“Love Exists at All Levels, at the Physical Level it is Gravity.”

“Zeus had changed into Eros when about to create,” writes the early Greek thinker Pherecydes, and, “having composed the world from the opposites, he led it into agreement and peace and sowed sameness in all things, and unity that interpenetrates the universe.”

“It is an arresting image, Lord, Zeus changing into Eros in order to bring opposites into a unity.  Was Pherecydes inspired?”

No, he was not inspired.  The particular passage is insightful, however.  It reflects the dynamic in the universe, in being, the dialectic of otherness and sameness.  There is sameness in all things and I put it there.  It is equivalent to order.  Otherwise things would fall apart.  A similar image is centripetal and centrifugal—there need to be forces of attraction and forces of repulsion.

“I understand that, if the gravitational pull were just slightly stronger, all the galaxies would collapse into a single lump.  And, if it were the slightest bit weaker, nothing would hold together.  Lord, could gravity, if this makes sense, be a kind of love or an expression of love?”

Yes, love exists at all levels, just as spirit or soul exists at all levels.  At the physical level, it is things like gravity.  At the level of human personality, it is integrity; it is the “transcendental unity of apperception” for consciousness (personality).  It is institutions and mores for society, balance and harmony for art, and so forth.

“The First Glimmer is Found in the Lowest Molecules.”

Consciousness developed very slowly.  The first glimmer is found in the lowest molecules, in their ability to interact with, to respond to, their environment.  Whitehead and Teilhard are on the right track in this regard.  (Leibniz is not.)
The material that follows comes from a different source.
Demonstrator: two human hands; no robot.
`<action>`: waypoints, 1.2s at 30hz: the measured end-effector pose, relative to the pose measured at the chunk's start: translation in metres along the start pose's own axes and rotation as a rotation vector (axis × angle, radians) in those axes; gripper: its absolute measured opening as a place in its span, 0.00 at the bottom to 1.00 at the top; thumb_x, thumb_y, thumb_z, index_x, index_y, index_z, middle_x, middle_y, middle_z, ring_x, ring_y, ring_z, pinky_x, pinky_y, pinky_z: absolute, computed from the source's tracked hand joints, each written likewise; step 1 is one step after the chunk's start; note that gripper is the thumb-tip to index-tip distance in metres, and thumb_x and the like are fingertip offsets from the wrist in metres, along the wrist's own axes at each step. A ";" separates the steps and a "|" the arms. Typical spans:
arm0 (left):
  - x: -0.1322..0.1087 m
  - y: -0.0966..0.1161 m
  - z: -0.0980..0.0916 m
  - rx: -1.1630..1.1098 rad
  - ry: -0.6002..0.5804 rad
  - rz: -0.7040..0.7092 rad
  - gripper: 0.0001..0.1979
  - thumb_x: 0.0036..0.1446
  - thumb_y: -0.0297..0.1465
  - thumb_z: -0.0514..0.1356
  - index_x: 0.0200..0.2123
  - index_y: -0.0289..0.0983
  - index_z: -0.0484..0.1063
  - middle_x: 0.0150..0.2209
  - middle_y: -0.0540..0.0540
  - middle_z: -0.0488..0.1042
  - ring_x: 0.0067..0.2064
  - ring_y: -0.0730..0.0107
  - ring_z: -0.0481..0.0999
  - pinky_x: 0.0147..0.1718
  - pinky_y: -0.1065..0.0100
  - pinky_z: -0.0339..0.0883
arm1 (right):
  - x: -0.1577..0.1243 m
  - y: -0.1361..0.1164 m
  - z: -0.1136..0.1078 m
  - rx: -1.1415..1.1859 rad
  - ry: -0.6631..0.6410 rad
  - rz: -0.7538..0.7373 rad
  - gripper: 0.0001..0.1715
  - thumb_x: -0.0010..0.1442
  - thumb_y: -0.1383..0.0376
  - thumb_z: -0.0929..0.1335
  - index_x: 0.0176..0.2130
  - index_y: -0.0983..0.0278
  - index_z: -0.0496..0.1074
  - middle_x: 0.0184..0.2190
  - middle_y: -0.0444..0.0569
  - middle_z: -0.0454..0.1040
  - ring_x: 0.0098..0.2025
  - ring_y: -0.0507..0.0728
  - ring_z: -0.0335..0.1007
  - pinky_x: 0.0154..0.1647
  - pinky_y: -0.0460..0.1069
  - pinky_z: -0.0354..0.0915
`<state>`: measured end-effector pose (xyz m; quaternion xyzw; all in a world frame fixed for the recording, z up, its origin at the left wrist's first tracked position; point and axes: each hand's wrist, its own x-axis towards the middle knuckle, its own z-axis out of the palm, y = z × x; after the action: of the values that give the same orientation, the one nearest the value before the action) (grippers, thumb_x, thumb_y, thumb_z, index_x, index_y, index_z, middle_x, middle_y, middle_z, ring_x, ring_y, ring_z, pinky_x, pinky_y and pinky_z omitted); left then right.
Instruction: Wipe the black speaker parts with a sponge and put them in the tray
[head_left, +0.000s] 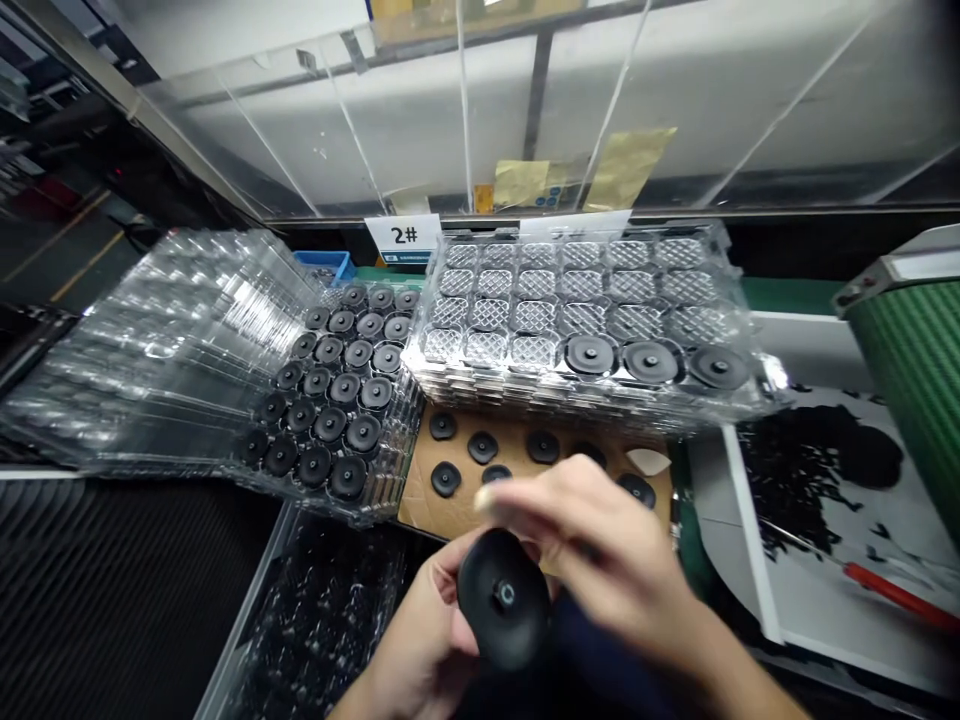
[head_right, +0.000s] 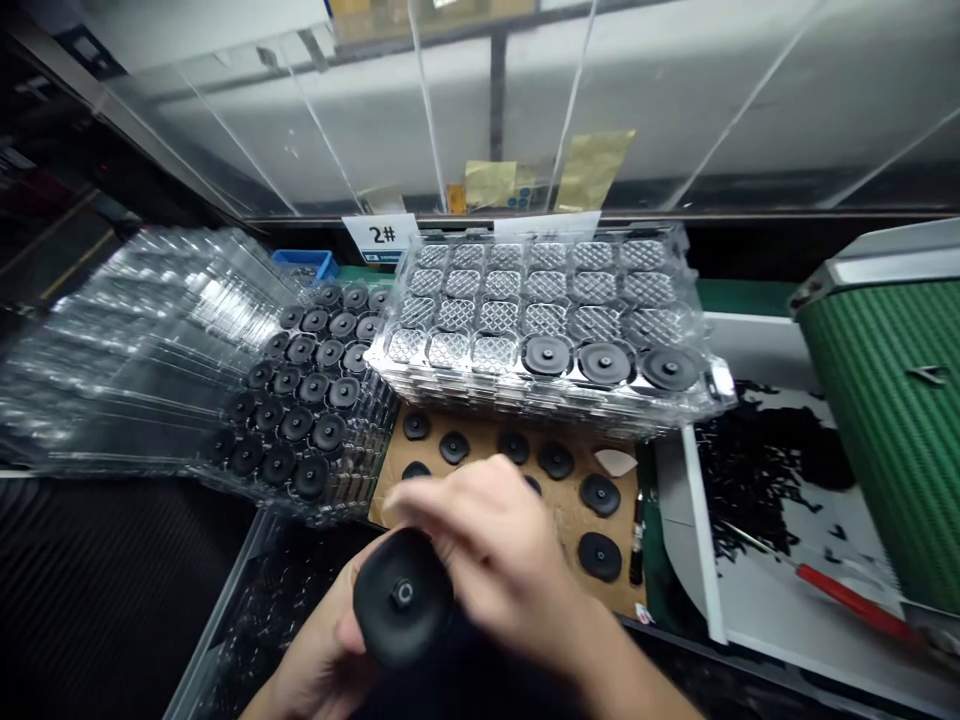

I had to look again at these thinkers to see what God was getting at.  Rejecting the mind-nature dualism, the twentieth-century philosopher-mathematician Alfred North Whitehead held that, even at the micro level, every event is a pulse of existence, feeling and responding to its environment.  These “prehensions” are not so much states as vectors, arrows pointing to connections with the surrounding world.  The Jesuit scientist-philosopher Pierre Teilhard de Chardin spoke of the “within” of things, their interiority, which “appears at the heart of beings”:  “Co-extensive with their Without, there is a Within to things.”  In every part of the universe, “the exterior world must inevitably be lined at every point with an interior one.”  By contrast, the seventeenth century philosopher-mathematician G.W. Leibniz believed that everything in the universe was made of elementary particles that were not matter or energy, but minds, centers of consciousness, each of which internally mirrors all the others.  In short, Whitehead and Teilhard believed that physical (or psycho-physical) nature has levels of awareness—and they were on the right track—whereas Leibniz held that there is no physical nature other than points of consciousness.

As God went on, He sounded a lot like Teilhard.

What happens is that reactions have an internal dimension—responding to the environment, the molecule begins rearranging its internal parts and configurations and processes.  This is the beginning of interiority.  Ultimately, interiority involves the second-order process of monitoring and directing inner processes.  But, even at the beginning, prior to the emergence of second-order processes, there is an emerging consciousness.  To be conscious is not the same as and does not require self-consciousness.  It can be very dim and limited and still be consciousness, because something new and remarkable has arisen—the pre-sentient and then sentient awareness of the environment.  Don’t worry at this point about what is meant by “pre-sentient” awareness.  Your understanding is necessarily anthropocentric, using human consciousness as the standard by which to understand all forms of consciousness.